• **WHAT YOU SHOULD DO**:
Copy every line of the material exactly as it stands.

• **DATA PROVIDED**:
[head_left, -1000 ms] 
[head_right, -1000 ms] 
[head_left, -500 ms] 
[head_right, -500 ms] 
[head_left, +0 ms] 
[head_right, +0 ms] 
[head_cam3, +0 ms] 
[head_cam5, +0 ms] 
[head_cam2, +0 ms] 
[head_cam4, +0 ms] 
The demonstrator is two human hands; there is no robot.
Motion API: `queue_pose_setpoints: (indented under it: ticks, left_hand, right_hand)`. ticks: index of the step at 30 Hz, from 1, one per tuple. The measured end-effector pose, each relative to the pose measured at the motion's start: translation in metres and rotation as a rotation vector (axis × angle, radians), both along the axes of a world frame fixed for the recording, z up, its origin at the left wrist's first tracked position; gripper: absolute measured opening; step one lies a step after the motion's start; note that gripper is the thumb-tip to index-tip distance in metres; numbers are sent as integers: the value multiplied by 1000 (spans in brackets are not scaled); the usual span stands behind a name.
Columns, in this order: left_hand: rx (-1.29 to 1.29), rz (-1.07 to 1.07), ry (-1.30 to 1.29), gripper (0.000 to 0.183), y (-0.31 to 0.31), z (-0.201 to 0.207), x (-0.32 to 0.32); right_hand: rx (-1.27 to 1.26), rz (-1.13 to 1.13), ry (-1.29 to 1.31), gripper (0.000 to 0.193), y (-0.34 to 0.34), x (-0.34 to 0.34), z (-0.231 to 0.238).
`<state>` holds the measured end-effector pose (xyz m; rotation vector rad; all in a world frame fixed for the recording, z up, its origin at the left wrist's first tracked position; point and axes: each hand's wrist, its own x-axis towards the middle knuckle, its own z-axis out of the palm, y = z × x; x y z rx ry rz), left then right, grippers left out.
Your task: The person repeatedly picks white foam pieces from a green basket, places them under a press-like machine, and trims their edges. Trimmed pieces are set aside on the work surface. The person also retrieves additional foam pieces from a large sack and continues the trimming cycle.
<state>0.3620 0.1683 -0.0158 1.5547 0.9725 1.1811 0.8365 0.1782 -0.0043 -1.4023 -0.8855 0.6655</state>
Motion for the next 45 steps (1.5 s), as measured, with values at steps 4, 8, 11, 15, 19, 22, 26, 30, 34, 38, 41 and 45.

• **SOLUTION TO THIS EXERCISE**:
[head_left, -1000 ms] 
[head_right, -1000 ms] 
[head_left, -500 ms] 
[head_right, -500 ms] 
[head_left, +0 ms] 
[head_right, +0 ms] 
[head_cam3, +0 ms] 
[head_cam5, +0 ms] 
[head_cam2, +0 ms] 
[head_cam4, +0 ms] 
The demonstrator is two human hands; there is no robot.
Motion API: `queue_pose_setpoints: (indented under it: ticks, left_hand, right_hand)`. ticks: index of the step at 30 Hz, from 1, one per tuple. The measured end-effector pose, each relative to the pose measured at the motion's start: translation in metres and rotation as a rotation vector (axis × angle, radians), both along the axes of a world frame fixed for the recording, z up, its origin at the left wrist's first tracked position; gripper: absolute measured opening; step one lies a step after the motion's start; note that gripper is the thumb-tip to index-tip distance in metres; numbers are sent as integers: the value multiplied by 1000 (spans in brackets are not scaled); the usual span stands behind a name.
Columns, in this order: left_hand: rx (-1.29 to 1.29), rz (-1.07 to 1.07), ry (-1.30 to 1.29), gripper (0.000 to 0.183), y (-0.31 to 0.31), z (-0.201 to 0.207), x (-0.32 to 0.32); right_hand: rx (-1.27 to 1.26), rz (-1.13 to 1.13), ry (-1.29 to 1.31), gripper (0.000 to 0.193), y (-0.34 to 0.34), x (-0.34 to 0.34), z (-0.231 to 0.238).
`<state>` holds the measured end-effector pose (xyz m; rotation vector rad; all in a world frame fixed for the recording, z up, its origin at the left wrist's first tracked position; point and axes: each hand's wrist, its own x-axis towards the middle knuckle, its own z-axis out of the palm, y = z × x; x y z rx ry rz), left then right, grippers left out.
Your task: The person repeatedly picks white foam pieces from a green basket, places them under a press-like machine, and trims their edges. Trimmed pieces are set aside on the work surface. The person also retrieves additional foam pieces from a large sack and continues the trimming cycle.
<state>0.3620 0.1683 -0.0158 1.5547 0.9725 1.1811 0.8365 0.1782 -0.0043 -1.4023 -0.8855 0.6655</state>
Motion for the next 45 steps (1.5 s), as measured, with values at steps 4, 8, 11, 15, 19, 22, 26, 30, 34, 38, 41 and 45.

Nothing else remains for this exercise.